■ MATERIAL FOR THIS EXERCISE ■
+++
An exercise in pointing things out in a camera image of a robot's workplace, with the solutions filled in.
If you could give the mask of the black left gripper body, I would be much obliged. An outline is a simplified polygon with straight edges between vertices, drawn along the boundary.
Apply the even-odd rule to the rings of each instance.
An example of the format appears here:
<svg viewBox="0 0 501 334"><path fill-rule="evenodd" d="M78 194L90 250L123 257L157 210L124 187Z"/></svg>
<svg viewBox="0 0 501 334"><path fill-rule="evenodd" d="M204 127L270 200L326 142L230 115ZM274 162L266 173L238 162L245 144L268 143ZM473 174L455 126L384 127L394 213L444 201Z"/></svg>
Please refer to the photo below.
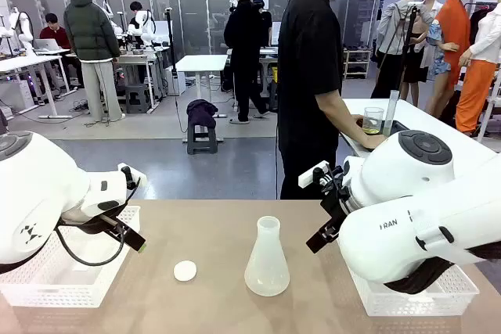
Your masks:
<svg viewBox="0 0 501 334"><path fill-rule="evenodd" d="M121 237L119 228L126 232L128 226L117 216L117 211L107 211L83 224L77 224L76 227L89 235L105 233L110 237Z"/></svg>

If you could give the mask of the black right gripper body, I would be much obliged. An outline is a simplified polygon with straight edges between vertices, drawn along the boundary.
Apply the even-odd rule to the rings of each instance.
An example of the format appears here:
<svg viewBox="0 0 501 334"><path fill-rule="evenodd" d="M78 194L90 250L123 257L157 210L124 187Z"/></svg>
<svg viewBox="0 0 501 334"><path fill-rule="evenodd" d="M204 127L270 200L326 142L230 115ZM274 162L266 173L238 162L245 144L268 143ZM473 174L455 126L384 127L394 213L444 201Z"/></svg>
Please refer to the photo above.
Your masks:
<svg viewBox="0 0 501 334"><path fill-rule="evenodd" d="M330 219L323 225L320 233L324 239L336 239L349 209L346 206L346 199L349 198L343 190L332 189L321 200L321 207L330 215Z"/></svg>

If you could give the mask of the person's right hand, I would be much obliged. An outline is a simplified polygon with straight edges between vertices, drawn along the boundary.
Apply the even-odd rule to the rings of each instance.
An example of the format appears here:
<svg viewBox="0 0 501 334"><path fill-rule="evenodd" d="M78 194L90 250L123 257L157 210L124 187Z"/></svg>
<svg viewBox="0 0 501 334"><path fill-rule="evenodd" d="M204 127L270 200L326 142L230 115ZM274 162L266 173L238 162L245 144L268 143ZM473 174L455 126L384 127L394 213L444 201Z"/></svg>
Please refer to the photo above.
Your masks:
<svg viewBox="0 0 501 334"><path fill-rule="evenodd" d="M378 147L380 144L382 144L387 137L385 135L366 135L365 141L363 143L363 146L366 149L375 149Z"/></svg>
+++
■ PROBLEM TO SOLVE ■
Give the data again exactly as written, with all pictures left out.

■ FINISHED TASK ■
An exercise in pointing things out in a camera image of a robot's workplace, with the solutions filled in.
If you could give the mask of the black left gripper body, I would be much obliged. An outline is a simplified polygon with straight edges between vertices, drawn along the boundary.
Apply the even-odd rule to the rings of each instance.
An example of the format appears here:
<svg viewBox="0 0 501 334"><path fill-rule="evenodd" d="M78 194L90 250L123 257L157 210L124 187Z"/></svg>
<svg viewBox="0 0 501 334"><path fill-rule="evenodd" d="M204 127L270 200L326 142L230 115ZM274 162L266 173L238 162L245 144L268 143ZM473 174L455 126L384 127L394 213L444 201Z"/></svg>
Please refer to the photo below.
Your masks:
<svg viewBox="0 0 501 334"><path fill-rule="evenodd" d="M121 237L119 228L126 232L128 226L117 216L117 211L107 211L83 224L77 224L76 227L89 235L105 233L110 237Z"/></svg>

If you could give the mask of the black right gripper body, I would be much obliged. An outline is a simplified polygon with straight edges between vertices, drawn along the boundary.
Apply the even-odd rule to the rings of each instance.
An example of the format appears here:
<svg viewBox="0 0 501 334"><path fill-rule="evenodd" d="M78 194L90 250L123 257L157 210L124 187Z"/></svg>
<svg viewBox="0 0 501 334"><path fill-rule="evenodd" d="M204 127L270 200L326 142L230 115ZM274 162L266 173L238 162L245 144L268 143ZM473 174L455 126L384 127L394 213L444 201Z"/></svg>
Please refer to the photo above.
Your masks:
<svg viewBox="0 0 501 334"><path fill-rule="evenodd" d="M330 219L323 225L320 233L324 239L336 239L349 209L346 206L346 199L349 198L343 190L332 189L321 200L321 207L330 215Z"/></svg>

If you could give the mask of the person's right hand, I would be much obliged. An outline is a simplified polygon with straight edges between vertices, drawn along the boundary.
Apply the even-odd rule to the rings of each instance.
An example of the format appears here:
<svg viewBox="0 0 501 334"><path fill-rule="evenodd" d="M78 194L90 250L123 257L157 210L124 187Z"/></svg>
<svg viewBox="0 0 501 334"><path fill-rule="evenodd" d="M204 127L270 200L326 142L230 115ZM274 162L266 173L238 162L245 144L268 143ZM473 174L455 126L384 127L394 213L444 201Z"/></svg>
Please refer to the photo above.
Your masks:
<svg viewBox="0 0 501 334"><path fill-rule="evenodd" d="M378 147L380 144L382 144L387 137L385 135L366 135L365 141L363 143L363 146L366 149L375 149Z"/></svg>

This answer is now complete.